→ PROBLEM DETAILS: Exactly the lines below from the one with "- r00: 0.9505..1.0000" up to and including the one with "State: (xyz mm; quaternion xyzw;" make up the answer, with nothing else added.
ENTRIES SUPPLIED Block Start
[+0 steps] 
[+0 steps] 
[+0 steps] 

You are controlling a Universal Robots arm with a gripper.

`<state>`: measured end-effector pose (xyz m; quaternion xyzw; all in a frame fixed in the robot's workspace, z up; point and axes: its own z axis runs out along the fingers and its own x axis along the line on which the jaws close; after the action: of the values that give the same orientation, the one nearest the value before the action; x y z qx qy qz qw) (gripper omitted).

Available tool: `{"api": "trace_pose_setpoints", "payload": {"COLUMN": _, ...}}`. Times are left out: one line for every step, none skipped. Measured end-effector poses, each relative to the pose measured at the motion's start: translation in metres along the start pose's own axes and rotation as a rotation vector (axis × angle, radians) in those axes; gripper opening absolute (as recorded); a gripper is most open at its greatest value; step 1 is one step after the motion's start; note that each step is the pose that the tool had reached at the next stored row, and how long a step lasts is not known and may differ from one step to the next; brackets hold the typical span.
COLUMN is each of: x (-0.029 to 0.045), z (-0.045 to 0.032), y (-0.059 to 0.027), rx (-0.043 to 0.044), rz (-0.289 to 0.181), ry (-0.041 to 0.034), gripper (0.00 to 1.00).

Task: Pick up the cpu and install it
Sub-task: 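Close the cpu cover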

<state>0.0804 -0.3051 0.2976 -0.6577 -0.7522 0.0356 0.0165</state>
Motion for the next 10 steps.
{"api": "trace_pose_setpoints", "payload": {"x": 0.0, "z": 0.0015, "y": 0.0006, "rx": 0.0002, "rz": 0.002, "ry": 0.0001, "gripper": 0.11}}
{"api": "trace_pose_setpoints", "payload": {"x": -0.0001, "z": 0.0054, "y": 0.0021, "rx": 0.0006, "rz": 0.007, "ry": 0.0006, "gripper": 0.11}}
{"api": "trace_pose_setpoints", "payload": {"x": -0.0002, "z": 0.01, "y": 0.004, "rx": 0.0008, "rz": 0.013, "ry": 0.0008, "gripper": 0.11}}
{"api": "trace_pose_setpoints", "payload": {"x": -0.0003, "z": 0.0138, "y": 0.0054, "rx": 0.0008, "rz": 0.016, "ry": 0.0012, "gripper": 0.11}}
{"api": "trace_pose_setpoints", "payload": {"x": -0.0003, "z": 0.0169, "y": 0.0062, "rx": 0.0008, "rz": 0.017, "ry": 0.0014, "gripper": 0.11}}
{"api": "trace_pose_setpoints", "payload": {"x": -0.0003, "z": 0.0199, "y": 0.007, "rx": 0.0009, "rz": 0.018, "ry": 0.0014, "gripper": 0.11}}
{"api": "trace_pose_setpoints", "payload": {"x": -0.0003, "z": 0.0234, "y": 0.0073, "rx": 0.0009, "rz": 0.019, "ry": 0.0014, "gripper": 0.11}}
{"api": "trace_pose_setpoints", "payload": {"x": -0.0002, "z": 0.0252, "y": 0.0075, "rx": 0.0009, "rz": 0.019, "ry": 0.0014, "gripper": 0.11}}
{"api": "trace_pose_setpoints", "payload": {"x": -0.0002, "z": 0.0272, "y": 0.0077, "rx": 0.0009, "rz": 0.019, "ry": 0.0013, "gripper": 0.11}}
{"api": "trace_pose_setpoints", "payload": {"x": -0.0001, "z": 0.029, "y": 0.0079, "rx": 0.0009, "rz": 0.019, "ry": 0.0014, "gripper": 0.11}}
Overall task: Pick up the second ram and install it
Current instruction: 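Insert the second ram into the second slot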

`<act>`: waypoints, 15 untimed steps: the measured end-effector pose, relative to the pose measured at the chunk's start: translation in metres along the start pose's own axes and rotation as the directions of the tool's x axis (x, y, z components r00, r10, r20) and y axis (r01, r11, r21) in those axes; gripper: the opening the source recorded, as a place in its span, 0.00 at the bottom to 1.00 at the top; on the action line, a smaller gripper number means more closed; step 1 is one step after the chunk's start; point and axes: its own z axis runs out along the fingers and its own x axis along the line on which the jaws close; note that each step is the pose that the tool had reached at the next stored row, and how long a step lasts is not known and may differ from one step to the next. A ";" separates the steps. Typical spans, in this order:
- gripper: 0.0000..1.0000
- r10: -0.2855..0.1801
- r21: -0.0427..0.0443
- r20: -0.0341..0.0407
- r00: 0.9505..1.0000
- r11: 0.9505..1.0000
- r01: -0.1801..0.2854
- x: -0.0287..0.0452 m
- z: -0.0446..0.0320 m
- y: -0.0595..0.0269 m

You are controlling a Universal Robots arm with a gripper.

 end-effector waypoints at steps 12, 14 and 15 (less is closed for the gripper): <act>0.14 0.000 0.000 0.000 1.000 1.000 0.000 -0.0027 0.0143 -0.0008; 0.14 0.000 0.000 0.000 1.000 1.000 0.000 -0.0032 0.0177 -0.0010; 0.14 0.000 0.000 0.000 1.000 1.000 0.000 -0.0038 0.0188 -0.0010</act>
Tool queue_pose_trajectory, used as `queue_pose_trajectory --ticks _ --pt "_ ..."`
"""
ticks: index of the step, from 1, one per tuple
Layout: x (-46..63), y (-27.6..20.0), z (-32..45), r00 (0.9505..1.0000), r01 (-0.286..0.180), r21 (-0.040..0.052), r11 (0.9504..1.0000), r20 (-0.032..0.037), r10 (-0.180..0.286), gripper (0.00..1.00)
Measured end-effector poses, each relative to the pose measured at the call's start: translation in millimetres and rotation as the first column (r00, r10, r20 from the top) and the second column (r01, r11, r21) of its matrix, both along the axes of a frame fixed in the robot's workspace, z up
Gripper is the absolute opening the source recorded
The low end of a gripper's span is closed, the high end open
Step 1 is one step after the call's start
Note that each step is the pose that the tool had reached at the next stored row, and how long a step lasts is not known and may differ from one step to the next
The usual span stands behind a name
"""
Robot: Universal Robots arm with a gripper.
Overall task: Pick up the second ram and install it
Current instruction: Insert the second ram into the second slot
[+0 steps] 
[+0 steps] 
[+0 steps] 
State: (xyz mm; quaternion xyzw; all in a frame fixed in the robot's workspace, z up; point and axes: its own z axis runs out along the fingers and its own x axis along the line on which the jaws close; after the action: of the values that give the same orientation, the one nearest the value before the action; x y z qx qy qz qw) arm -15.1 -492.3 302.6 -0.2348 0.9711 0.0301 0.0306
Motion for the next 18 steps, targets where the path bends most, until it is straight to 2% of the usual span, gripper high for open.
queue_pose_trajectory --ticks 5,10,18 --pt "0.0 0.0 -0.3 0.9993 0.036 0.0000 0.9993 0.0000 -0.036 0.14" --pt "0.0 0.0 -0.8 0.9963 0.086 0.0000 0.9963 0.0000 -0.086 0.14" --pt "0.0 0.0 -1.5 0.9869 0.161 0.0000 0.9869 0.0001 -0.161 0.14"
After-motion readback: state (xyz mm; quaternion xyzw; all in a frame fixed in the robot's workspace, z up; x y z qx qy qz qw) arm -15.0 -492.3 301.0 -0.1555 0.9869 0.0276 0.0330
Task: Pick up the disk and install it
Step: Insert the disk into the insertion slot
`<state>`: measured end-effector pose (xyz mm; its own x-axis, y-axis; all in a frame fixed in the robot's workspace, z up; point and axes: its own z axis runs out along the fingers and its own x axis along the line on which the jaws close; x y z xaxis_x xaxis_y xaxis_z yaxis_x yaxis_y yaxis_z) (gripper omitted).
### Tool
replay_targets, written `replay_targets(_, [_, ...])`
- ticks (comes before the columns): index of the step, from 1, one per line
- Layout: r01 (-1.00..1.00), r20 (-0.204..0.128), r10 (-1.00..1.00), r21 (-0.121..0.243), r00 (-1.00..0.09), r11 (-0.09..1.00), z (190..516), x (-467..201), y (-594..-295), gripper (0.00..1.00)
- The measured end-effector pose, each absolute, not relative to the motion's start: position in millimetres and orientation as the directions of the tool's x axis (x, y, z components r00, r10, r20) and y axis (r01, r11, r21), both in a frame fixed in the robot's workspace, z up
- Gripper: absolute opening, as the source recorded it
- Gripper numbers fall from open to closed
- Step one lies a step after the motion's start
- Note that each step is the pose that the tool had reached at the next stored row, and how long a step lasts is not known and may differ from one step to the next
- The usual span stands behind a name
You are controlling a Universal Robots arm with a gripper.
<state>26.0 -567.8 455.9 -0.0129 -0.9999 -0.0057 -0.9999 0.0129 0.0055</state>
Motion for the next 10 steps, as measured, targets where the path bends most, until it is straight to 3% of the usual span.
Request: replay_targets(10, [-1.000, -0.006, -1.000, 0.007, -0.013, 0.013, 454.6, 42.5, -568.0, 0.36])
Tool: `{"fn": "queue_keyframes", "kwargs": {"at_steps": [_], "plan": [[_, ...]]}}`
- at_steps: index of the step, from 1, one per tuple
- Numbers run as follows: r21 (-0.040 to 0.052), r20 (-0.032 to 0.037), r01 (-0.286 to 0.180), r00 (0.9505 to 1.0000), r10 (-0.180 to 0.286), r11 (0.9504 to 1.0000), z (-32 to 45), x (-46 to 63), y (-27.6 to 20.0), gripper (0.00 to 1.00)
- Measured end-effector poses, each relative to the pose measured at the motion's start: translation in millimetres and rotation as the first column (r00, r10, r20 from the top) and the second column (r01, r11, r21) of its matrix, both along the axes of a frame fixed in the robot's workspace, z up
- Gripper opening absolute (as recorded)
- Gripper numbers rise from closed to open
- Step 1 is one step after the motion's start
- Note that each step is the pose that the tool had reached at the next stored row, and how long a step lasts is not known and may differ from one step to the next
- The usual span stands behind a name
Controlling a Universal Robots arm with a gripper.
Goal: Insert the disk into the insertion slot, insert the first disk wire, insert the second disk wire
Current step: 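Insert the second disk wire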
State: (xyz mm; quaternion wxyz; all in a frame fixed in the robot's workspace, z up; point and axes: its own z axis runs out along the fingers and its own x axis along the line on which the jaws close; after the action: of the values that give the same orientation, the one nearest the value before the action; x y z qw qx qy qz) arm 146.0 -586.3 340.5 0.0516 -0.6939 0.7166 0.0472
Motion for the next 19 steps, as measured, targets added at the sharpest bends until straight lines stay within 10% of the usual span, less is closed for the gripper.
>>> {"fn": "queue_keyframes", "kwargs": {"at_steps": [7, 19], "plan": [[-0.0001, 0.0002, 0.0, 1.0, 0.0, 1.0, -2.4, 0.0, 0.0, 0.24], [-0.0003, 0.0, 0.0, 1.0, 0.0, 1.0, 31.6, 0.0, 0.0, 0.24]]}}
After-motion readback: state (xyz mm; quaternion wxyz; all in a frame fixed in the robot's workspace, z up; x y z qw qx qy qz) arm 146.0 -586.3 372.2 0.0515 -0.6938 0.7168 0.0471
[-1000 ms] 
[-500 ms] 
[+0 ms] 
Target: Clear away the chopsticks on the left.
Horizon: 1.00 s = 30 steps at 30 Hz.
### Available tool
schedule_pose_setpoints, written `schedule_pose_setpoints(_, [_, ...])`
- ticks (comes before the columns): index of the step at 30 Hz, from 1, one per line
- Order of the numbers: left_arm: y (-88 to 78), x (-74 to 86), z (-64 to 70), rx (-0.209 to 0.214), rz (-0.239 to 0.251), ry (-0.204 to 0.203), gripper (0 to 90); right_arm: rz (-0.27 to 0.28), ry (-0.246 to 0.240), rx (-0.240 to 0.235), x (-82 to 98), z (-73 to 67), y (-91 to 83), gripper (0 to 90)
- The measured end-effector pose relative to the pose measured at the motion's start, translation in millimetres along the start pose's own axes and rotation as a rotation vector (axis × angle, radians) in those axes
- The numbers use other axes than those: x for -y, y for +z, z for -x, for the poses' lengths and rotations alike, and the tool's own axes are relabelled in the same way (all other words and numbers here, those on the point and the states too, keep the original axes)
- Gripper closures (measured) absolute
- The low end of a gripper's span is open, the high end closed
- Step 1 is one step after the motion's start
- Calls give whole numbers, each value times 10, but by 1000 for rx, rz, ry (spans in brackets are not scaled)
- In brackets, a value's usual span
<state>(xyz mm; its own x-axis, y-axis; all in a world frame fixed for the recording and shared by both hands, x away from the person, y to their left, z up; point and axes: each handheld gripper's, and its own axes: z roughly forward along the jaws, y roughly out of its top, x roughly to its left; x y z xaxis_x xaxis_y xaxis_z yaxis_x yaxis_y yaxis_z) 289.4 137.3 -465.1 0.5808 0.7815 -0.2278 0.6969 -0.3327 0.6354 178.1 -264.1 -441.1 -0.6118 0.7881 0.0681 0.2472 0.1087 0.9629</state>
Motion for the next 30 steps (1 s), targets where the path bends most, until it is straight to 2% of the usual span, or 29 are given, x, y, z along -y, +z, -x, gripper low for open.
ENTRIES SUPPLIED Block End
→ ANSWER SPACE:
- r00: 0.9505..1.0000
- r11: 0.9505..1.0000
- r01: -0.1801..0.2854
- x: -0.0287..0.0452 m
- z: -0.0446..0.0320 m
- y: -0.0595..0.0269 m

You are controlling a Universal Robots arm with a gripper.

 end-effector waypoints at steps 12, 14 and 15 (less is closed for the gripper): <act>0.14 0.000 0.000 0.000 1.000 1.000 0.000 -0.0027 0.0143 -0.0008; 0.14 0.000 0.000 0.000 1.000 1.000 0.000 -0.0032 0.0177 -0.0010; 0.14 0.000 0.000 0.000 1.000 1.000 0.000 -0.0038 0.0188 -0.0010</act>
Tool queue_pose_trajectory, used as `queue_pose_trajectory --ticks _ --pt "_ ..."`
"""
ticks: index of the step, from 1, one per tuple
Layout: x (-46..63), y (-27.6..20.0), z (-32..45), r00 (0.9505..1.0000), r01 (-0.286..0.180), r21 (-0.040..0.052), r11 (0.9504..1.0000), r20 (-0.032..0.037), r10 (-0.180..0.286), gripper (0.00..1.00)
Measured end-effector poses, each relative to the pose measured at the call's start: translation in millimetres and rotation as the first column (r00, r10, r20 from the top) and the second column (r01, r11, r21) of its matrix, both along the axes of a frame fixed in the robot's workspace, z up
Gripper is the absolute opening the source recorded
The low end of a gripper's span is closed, the high end open
Step 1 is one step after the call's start
Note that each step is the pose that the tool had reached at the next stored row, and how long a step lasts is not known and may differ from one step to the next
The usual span stands behind a name
"""
Robot: Universal Robots arm with a gripper.
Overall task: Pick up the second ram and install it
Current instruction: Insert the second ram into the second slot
[+0 steps] 
[+0 steps] 
[+0 steps] 
State: (xyz mm; quaternion xyzw; all in a frame fixed in the robot's workspace, z up; point and axes: its own z axis runs out along the fingers and its own x axis along the line on which the jaws close; after the action: of the values that give the same orientation, the one nearest the value before the action; x y z qx qy qz qw) arm -15.1 -492.3 302.6 -0.2348 0.9711 0.0301 0.0306

This exercise requires no further work.